Now, let’s take a look at a degree in social work. Your average expected starting salary is $33,800. 80% of that is $27,040. 15% of that is $4,056. Multiplied by 10 years is $40,560. That’s the maximum debt your allowed for a lower paying undergraduate degree.

It’s important to remember that, during this repayment period, the lower on the earning scale you are, the more Spartan your living expenses are assumed to be. 15% of an engineer’s salary might not impact standard of living much, but 15% of a liberal arts major’s would drastically impact standard of living.

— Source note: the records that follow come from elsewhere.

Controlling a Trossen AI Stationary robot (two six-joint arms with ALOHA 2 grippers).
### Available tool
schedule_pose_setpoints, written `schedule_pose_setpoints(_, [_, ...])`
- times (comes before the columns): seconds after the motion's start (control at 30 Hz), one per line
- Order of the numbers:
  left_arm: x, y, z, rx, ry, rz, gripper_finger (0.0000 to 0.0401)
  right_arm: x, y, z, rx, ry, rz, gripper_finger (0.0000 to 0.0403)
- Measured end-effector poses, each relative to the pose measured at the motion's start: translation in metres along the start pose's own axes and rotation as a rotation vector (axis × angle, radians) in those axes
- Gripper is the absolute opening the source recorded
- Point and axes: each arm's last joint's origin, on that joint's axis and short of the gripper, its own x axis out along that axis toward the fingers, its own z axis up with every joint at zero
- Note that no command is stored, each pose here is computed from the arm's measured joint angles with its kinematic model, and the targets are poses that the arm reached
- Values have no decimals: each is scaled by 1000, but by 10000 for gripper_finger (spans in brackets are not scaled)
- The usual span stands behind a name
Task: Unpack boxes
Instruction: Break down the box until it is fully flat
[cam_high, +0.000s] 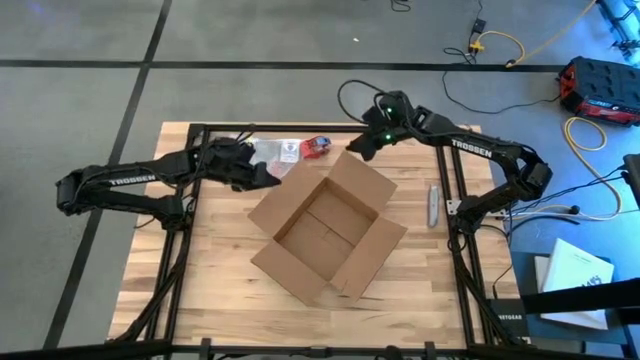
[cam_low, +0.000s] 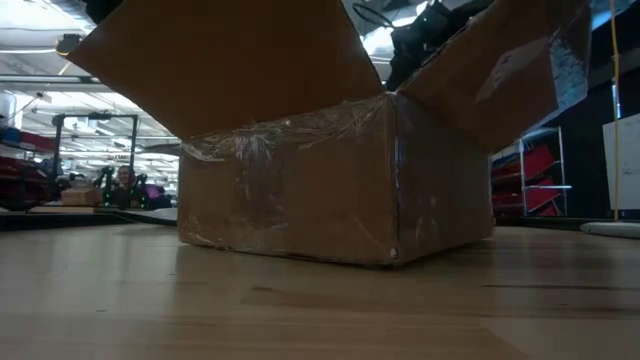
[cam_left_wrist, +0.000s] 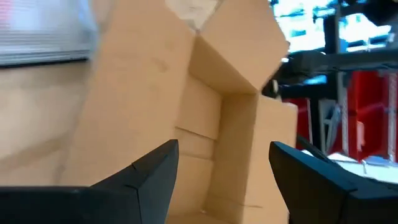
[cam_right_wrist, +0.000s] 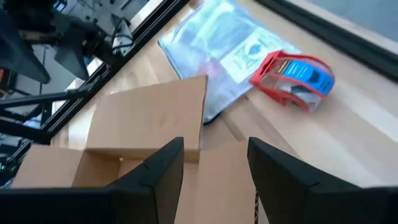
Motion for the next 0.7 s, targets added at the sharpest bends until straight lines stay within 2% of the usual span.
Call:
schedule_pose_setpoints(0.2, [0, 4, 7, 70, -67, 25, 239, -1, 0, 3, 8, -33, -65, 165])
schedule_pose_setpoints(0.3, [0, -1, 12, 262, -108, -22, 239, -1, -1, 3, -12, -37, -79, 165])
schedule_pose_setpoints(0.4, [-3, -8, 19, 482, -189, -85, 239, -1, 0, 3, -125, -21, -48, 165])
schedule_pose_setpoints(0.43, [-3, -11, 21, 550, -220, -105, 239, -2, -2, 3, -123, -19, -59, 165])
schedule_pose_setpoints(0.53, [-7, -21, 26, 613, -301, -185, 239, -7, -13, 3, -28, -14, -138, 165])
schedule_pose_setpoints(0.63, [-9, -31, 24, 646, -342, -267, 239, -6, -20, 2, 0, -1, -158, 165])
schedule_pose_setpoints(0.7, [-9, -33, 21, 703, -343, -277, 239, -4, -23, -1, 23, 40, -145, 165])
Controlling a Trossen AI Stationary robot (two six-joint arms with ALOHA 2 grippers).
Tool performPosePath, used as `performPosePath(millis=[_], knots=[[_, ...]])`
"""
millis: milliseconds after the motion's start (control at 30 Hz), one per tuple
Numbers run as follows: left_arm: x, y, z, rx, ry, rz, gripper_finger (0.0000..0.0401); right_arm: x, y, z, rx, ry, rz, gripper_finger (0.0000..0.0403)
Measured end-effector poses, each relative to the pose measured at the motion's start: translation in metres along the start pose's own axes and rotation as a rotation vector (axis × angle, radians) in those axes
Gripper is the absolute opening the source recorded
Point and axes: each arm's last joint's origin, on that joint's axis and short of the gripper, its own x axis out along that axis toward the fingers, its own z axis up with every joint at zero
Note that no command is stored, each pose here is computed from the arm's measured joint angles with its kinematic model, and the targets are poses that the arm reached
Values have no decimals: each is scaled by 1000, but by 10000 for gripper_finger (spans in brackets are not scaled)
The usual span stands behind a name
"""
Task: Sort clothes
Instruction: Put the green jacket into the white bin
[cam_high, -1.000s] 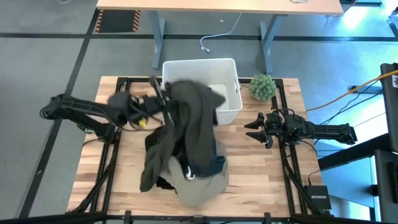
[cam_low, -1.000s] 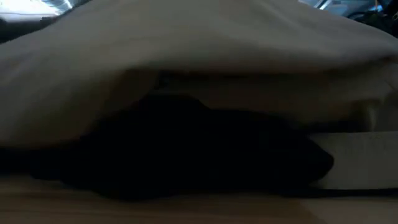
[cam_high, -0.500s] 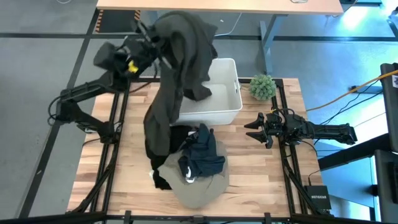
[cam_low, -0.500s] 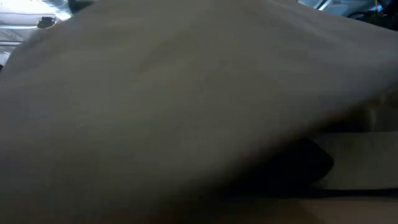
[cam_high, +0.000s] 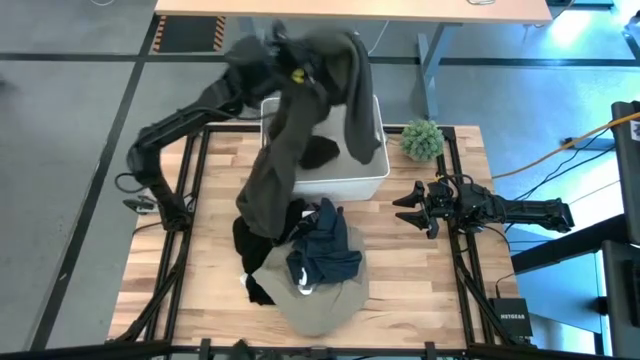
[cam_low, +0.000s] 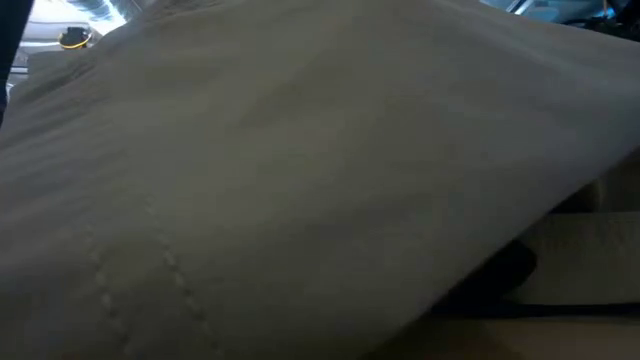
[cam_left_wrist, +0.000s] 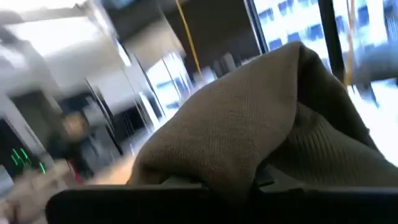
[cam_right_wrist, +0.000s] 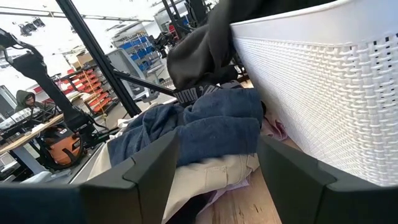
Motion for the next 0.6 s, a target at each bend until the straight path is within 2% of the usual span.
performPosePath(millis=[133,300,433,600], knots=[[13,-13,-36,71,244,-72,16,0,0,0,0,0,1,237],[20,-27,-69,73,473,-146,17,0,0,0,0,0,0,237],[20,-36,-81,99,568,-196,17,0,0,0,0,0,0,237],[18,-39,-81,73,585,-201,17,0,0,0,0,0,0,237]])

So, as you think about your education, remember not to get into more debt than your degree can sustain. Going into hundreds of thousands of dollars in debt for undergrad isn’t practicable, and it isn’t smart (regardless of what your SAT score may tell you). You can still go to an expensive school, but plan ahead. Gather all the scholarships you can. Save money beforehand. Work during school and summers. Live on nothing. It’s possible, but it does require creativity (though, not as much creativity as figuring out a way to live once you’re hundreds of thousands of dollars in debt making $35,000 a year!).